R. – Certo! Basta leggere la “Evangelii Gaudium” con questo occhio e si trovano i passaggi magnifici proprio di corrispondenza tra quello che Papa Francesco scrive e quello che il Beato fratel Carlo ci ha lasciato come spiritualità. Per esempio, la vicinanza all’altro, non restare chiusi in se stessi, andare alle periferie del mondo e lui è andato in quel momento in mezzo ai Tuareg, che erano sconosciuti; e poi, dove il Papa parla della spiritualità come importanza dell’intercessione, della preghiera, questo aspetto in fratel Carlo è stato veramente un grande pilastro, quello di pregare perché tutti vadano in paradiso.

D. – Che significava per lui “incarnare la vita nascosta di Nazareth”?

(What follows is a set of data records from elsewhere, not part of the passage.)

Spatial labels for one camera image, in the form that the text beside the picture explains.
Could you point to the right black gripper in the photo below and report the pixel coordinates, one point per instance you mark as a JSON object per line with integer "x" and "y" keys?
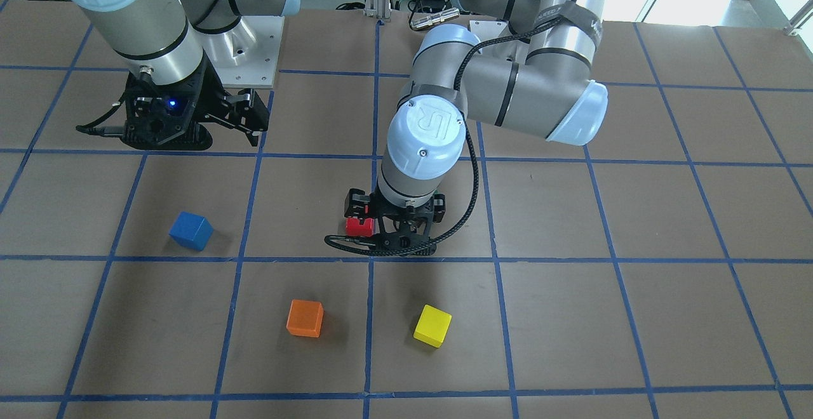
{"x": 212, "y": 98}

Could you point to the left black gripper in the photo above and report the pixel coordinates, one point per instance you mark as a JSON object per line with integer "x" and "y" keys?
{"x": 354, "y": 205}

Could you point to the red block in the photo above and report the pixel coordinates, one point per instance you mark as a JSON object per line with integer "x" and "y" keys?
{"x": 359, "y": 227}

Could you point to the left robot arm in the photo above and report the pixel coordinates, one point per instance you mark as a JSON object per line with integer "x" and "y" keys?
{"x": 535, "y": 78}

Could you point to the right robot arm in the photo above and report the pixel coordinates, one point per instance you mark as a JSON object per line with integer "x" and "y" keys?
{"x": 172, "y": 49}

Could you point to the yellow block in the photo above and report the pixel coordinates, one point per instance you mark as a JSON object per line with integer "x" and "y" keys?
{"x": 432, "y": 326}

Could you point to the orange block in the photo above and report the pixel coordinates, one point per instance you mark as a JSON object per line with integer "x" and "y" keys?
{"x": 305, "y": 318}

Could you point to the blue block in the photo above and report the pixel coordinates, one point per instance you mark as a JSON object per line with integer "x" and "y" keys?
{"x": 191, "y": 231}

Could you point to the silver metal connector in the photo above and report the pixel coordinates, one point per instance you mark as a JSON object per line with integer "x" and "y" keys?
{"x": 433, "y": 19}

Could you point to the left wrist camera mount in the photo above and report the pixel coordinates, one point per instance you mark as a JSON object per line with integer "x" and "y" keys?
{"x": 396, "y": 237}

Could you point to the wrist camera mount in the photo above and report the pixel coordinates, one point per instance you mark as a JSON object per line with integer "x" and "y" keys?
{"x": 396, "y": 237}
{"x": 166, "y": 119}

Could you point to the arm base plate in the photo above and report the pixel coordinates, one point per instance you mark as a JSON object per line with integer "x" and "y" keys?
{"x": 489, "y": 29}
{"x": 247, "y": 55}

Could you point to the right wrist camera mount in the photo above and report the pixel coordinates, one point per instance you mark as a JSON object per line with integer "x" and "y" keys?
{"x": 166, "y": 119}

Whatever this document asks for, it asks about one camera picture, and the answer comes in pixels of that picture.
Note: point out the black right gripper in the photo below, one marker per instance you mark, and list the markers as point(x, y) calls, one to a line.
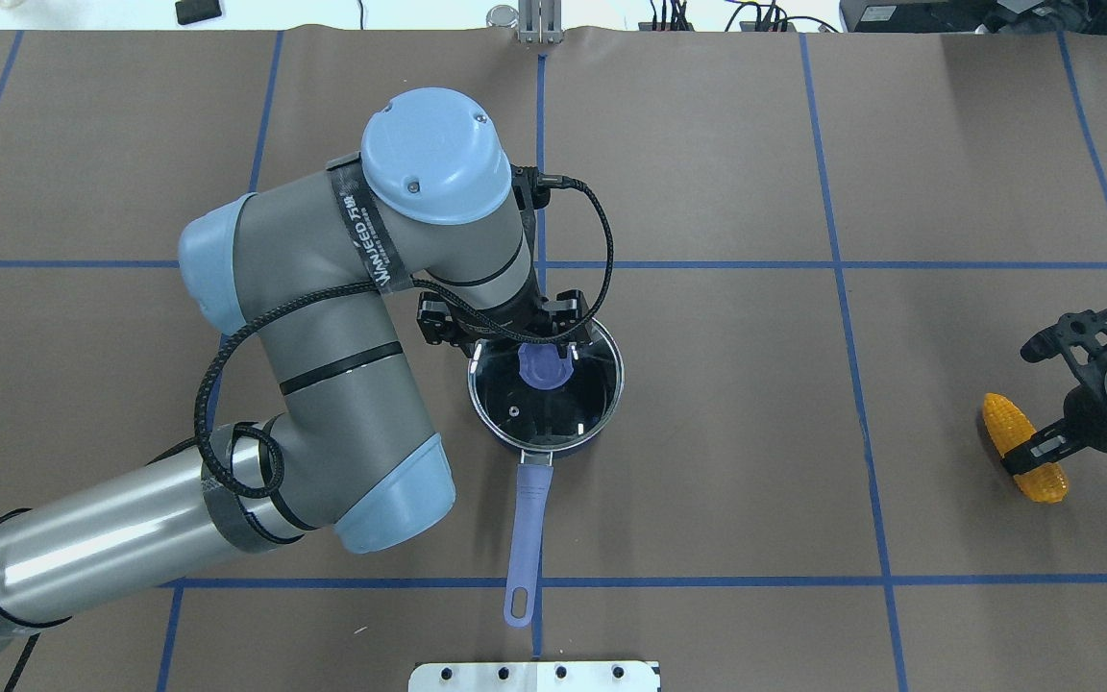
point(1098, 419)

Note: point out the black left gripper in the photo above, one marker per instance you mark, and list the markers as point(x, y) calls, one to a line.
point(434, 325)

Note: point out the yellow corn cob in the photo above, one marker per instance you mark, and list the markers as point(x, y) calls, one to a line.
point(1008, 427)

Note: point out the glass pot lid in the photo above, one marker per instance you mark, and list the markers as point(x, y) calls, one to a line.
point(537, 399)

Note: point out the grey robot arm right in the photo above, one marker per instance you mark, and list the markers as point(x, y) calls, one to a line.
point(1081, 339)

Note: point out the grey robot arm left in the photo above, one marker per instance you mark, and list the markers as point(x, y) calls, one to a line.
point(308, 416)

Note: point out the dark blue saucepan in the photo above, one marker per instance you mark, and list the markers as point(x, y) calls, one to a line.
point(535, 472)

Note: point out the brown paper table mat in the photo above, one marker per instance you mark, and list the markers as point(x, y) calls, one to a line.
point(830, 249)

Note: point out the white metal mounting plate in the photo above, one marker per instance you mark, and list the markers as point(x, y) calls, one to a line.
point(583, 675)

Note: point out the black device on desk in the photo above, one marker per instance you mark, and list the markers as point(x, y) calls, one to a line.
point(912, 17)

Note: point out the small black box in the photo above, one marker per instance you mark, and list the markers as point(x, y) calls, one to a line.
point(191, 12)

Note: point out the aluminium frame post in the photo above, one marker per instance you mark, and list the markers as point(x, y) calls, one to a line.
point(540, 22)

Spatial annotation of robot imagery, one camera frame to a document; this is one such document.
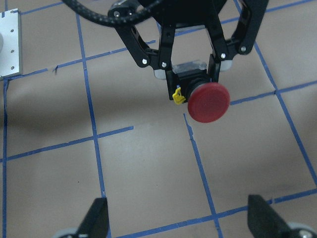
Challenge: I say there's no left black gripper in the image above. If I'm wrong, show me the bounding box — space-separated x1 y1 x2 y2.
107 0 268 101

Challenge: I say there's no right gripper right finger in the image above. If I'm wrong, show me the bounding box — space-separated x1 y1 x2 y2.
248 195 295 238

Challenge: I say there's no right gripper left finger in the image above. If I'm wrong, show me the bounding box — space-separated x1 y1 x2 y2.
75 198 109 238

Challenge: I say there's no red emergency stop button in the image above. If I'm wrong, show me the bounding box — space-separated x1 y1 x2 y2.
169 60 230 123

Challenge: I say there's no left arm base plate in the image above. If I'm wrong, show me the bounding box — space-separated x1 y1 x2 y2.
0 8 22 80

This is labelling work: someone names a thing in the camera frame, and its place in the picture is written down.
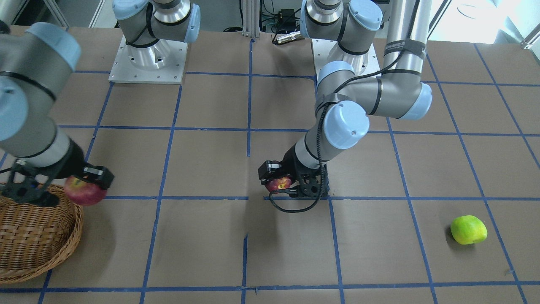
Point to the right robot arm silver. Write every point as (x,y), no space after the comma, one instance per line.
(35,68)

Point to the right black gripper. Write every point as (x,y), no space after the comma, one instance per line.
(72,159)

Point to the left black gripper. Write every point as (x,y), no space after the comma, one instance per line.
(291,166)

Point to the green apple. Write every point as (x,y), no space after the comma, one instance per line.
(468,229)

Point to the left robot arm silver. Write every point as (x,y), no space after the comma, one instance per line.
(346,94)

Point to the dark red apple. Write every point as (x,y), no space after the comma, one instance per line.
(279,184)

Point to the silver cylinder connector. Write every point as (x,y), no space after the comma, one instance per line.
(287,38)

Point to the wicker basket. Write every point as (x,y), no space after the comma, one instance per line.
(35,239)

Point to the aluminium frame post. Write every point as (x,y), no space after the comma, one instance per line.
(250,18)

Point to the black power adapter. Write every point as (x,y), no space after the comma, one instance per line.
(286,17)

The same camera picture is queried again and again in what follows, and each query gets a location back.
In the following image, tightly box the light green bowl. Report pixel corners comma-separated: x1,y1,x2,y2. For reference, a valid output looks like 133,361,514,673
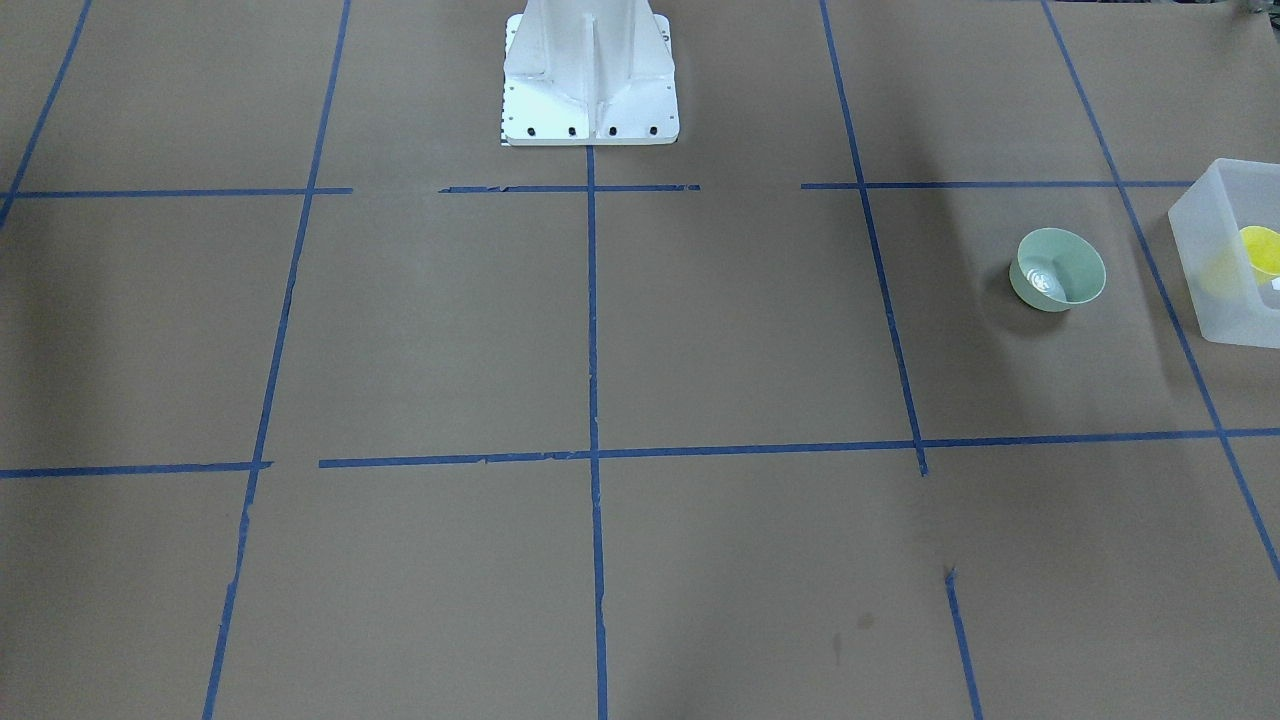
1007,227,1108,313

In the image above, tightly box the translucent plastic box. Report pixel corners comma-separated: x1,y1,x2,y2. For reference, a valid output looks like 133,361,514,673
1167,158,1279,348

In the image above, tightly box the yellow round item in box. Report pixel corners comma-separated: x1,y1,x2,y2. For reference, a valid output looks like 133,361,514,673
1240,225,1280,286

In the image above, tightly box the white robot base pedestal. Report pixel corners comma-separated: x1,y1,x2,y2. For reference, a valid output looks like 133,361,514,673
500,1,681,147

R. – Vivere come Gesù ha vissuto a Nazareth, in mezzo agli altri, facendosi prossimo con gli altri, vedendo in loro – dice sempre – il volto di Gesù. Portare l’Eucaristia, non solo nell’adorazione, nella celebrazione, nell’adorazione eucaristica, ma facendosi Eucaristia lui stesso, cioè dono per questi fratelli. Proprio, ritorniamo al discorso che facevamo prima della possibilità della vicinanza a questi fratelli più poveri. E poi, un’altra cosa importante: lui diceva “diventare Vangelo vivente”, lo lascia scritto, è un mandato anche per i suoi discepoli. Portare Gesù secondo lo stile di Nazareth non è predicarlo, ma è gridarlo con la propria vita, quindi una vita evangelica, una vita santa, seguendo quello che gli aveva detto il suo direttore spirituale: “Con questa vita santa e buona suscita negli altri l’interrogativo: "Come mai quest’uomo è così buono?". Io sono così buono – dice – perché il mio padrone è ancora più buono di me.

D. – Una vita mirabolante, comunque sempre orientata alla missionarietà …

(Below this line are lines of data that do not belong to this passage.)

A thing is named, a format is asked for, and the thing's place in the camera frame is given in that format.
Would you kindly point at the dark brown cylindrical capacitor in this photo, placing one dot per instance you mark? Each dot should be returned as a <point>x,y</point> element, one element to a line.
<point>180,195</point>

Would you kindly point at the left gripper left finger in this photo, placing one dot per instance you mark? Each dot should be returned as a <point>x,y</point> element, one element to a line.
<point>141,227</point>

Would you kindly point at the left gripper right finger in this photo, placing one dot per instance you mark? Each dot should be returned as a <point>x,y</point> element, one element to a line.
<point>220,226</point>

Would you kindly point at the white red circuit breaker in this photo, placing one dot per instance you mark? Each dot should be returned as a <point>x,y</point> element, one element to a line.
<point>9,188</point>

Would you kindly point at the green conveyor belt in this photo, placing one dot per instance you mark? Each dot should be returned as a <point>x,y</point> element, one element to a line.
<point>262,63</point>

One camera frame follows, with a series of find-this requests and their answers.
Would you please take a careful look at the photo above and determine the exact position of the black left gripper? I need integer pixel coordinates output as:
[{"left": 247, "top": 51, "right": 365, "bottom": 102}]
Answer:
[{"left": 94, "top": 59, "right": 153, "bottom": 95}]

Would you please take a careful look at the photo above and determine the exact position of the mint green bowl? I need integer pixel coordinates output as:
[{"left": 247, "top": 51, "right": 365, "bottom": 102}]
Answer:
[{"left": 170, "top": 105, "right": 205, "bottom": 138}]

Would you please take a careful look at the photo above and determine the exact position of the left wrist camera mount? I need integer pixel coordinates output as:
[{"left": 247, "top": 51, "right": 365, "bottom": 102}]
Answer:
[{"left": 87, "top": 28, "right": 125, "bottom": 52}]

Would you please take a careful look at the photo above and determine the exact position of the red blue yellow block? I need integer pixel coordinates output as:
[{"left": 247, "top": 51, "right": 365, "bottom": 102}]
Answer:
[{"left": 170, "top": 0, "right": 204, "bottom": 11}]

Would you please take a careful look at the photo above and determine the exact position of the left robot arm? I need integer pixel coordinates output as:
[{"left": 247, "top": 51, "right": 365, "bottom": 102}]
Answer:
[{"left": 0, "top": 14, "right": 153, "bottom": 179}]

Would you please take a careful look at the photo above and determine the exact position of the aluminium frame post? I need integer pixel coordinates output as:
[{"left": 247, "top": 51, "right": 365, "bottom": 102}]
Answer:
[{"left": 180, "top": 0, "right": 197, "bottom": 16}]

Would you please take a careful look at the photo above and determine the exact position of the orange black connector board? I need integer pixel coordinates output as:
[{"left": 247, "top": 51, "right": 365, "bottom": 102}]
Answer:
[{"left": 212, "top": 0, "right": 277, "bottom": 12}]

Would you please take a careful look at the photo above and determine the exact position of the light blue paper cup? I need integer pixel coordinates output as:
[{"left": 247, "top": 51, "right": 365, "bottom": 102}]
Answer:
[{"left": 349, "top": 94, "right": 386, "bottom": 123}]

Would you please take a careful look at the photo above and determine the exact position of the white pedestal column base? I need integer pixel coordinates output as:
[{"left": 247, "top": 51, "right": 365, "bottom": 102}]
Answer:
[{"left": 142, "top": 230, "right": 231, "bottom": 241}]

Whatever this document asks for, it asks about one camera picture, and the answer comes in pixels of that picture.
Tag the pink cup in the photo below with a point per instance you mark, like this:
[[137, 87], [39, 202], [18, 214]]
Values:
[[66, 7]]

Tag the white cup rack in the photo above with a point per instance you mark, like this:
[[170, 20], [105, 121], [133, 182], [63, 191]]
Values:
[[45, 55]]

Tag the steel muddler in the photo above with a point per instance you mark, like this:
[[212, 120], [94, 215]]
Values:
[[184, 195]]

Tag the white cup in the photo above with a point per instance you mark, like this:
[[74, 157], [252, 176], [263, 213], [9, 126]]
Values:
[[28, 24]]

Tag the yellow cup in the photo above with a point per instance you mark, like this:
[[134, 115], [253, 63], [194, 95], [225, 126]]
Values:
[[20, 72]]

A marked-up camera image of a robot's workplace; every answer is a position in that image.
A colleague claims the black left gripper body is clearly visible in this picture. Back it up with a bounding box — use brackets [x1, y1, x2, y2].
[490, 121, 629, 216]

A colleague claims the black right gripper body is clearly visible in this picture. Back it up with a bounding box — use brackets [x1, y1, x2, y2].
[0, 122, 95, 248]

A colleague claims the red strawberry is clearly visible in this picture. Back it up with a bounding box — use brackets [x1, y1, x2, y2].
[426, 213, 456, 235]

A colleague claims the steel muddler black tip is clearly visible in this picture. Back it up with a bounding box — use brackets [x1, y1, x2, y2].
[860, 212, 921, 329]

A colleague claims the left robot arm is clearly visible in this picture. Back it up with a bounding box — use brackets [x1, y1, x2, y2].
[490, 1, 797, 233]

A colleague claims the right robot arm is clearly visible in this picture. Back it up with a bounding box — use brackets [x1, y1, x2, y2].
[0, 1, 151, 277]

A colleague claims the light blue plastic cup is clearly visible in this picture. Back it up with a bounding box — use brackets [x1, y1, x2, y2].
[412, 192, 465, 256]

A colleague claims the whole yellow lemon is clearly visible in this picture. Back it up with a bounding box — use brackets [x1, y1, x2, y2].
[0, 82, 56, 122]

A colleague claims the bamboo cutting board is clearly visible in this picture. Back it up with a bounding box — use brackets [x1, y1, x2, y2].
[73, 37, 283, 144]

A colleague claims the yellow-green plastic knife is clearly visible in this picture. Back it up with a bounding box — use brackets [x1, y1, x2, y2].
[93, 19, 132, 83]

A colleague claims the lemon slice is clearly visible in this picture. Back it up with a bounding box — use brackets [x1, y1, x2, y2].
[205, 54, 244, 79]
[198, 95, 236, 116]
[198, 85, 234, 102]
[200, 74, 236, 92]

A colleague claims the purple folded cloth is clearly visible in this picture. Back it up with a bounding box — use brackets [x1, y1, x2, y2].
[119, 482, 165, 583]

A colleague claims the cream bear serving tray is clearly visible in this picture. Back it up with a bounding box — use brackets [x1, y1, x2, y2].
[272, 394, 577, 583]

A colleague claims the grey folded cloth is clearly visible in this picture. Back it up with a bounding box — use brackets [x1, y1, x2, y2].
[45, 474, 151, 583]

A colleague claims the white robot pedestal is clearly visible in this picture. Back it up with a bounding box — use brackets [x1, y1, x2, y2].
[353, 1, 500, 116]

R. – Come Maria aveva nascosto in sé Gesù nel proprio grembo e l’ha portato nella casa di Zaccaria e portandolo ha santificato, ha redento, ha salvato tutta la famiglia, la casa di Zaccaria, così anch’io – dice – devo portare Gesù nell’Eucaristia e nel Vangelo in mezzo ai popoli che ancora non lo conoscono, cercando di essere fratello di tutti.

D. – Essere fratello di tutti per lui significa imparare subito la lingua dei Tuareg …

R. - Impara il tamec e scrive il famoso dizionario in quattro volumi, tuareg-francese, che ancora oggi è un caposaldo per coloro che vogliono affrontare lo studio sui tuareg.